▸ Exercise aim
Beginning with the first line of the data below, set down each line exactly through the line that contains "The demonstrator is".

▸ Given material
----

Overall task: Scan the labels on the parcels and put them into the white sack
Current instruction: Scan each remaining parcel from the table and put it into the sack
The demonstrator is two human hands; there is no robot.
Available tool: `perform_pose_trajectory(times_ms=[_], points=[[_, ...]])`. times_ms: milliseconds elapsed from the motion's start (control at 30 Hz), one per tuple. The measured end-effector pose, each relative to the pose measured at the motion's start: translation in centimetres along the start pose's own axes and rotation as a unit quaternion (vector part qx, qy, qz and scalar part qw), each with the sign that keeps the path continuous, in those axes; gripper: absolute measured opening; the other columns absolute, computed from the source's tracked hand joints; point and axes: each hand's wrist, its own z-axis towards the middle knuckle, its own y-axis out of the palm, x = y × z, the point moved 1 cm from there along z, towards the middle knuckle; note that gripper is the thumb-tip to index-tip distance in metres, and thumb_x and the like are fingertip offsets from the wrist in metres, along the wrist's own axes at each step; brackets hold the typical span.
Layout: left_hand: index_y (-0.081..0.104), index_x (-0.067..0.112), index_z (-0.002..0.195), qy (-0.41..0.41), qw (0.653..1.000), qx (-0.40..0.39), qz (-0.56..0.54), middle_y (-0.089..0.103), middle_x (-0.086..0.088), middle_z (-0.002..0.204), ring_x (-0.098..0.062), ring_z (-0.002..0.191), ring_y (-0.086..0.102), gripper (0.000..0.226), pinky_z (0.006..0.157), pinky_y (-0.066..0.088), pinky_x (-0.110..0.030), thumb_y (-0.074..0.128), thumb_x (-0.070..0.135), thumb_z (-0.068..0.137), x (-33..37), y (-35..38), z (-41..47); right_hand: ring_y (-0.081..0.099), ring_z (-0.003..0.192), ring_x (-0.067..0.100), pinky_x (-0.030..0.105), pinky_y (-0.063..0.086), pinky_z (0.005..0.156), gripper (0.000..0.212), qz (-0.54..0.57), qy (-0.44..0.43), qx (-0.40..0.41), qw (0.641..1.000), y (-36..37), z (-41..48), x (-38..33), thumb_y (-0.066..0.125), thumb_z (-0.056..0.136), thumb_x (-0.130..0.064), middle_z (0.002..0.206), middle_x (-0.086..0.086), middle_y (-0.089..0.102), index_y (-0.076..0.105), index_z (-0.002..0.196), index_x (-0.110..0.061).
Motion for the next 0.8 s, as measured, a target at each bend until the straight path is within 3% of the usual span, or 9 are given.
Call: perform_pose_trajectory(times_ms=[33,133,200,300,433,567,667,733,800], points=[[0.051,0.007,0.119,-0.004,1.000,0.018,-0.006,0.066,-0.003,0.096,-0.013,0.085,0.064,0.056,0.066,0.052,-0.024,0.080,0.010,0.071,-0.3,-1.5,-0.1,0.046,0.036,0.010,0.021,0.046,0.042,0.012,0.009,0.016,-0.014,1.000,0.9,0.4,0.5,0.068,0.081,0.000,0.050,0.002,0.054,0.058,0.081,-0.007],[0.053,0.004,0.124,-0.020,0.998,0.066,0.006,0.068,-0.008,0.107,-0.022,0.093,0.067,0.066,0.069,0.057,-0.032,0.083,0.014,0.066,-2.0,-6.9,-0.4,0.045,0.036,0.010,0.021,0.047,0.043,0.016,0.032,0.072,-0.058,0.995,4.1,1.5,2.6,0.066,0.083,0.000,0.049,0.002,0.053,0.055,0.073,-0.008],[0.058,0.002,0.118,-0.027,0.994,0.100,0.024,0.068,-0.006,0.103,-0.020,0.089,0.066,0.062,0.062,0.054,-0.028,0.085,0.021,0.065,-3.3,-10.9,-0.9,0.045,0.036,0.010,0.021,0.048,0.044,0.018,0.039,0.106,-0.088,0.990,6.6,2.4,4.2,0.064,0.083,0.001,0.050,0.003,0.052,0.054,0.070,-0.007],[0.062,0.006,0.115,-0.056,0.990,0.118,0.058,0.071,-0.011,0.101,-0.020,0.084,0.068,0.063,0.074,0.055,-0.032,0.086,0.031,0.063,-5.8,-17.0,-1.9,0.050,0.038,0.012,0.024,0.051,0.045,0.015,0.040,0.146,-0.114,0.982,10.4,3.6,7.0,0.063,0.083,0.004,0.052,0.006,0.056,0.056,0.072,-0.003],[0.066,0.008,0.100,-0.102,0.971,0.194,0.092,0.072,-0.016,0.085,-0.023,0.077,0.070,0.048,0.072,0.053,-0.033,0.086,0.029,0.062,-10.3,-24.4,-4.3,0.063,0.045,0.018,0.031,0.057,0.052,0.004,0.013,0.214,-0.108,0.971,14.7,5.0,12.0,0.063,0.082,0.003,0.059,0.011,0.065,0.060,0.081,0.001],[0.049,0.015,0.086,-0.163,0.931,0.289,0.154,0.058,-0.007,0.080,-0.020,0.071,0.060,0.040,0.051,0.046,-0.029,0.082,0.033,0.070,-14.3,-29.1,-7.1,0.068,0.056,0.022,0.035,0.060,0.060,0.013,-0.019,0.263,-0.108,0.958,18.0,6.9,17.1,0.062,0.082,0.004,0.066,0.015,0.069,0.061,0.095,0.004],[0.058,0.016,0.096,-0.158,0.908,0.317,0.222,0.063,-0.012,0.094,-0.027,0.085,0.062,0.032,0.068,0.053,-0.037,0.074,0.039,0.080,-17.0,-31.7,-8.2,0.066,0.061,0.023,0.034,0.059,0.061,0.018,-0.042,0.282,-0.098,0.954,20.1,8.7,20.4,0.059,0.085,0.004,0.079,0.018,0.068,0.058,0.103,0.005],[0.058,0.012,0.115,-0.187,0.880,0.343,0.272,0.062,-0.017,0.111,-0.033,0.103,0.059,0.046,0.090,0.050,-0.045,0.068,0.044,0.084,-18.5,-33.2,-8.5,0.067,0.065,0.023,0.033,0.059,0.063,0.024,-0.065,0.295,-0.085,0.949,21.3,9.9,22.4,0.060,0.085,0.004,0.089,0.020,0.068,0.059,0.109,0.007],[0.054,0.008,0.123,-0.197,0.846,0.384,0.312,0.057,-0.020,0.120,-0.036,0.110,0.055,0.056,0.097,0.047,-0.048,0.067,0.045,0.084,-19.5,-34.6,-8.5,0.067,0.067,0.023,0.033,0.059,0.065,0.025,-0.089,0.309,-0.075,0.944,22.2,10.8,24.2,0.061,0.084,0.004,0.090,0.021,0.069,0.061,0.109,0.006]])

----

▸ Answer below
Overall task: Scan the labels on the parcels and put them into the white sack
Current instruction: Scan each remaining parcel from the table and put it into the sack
The demonstrator is two human hands; there is no robot.

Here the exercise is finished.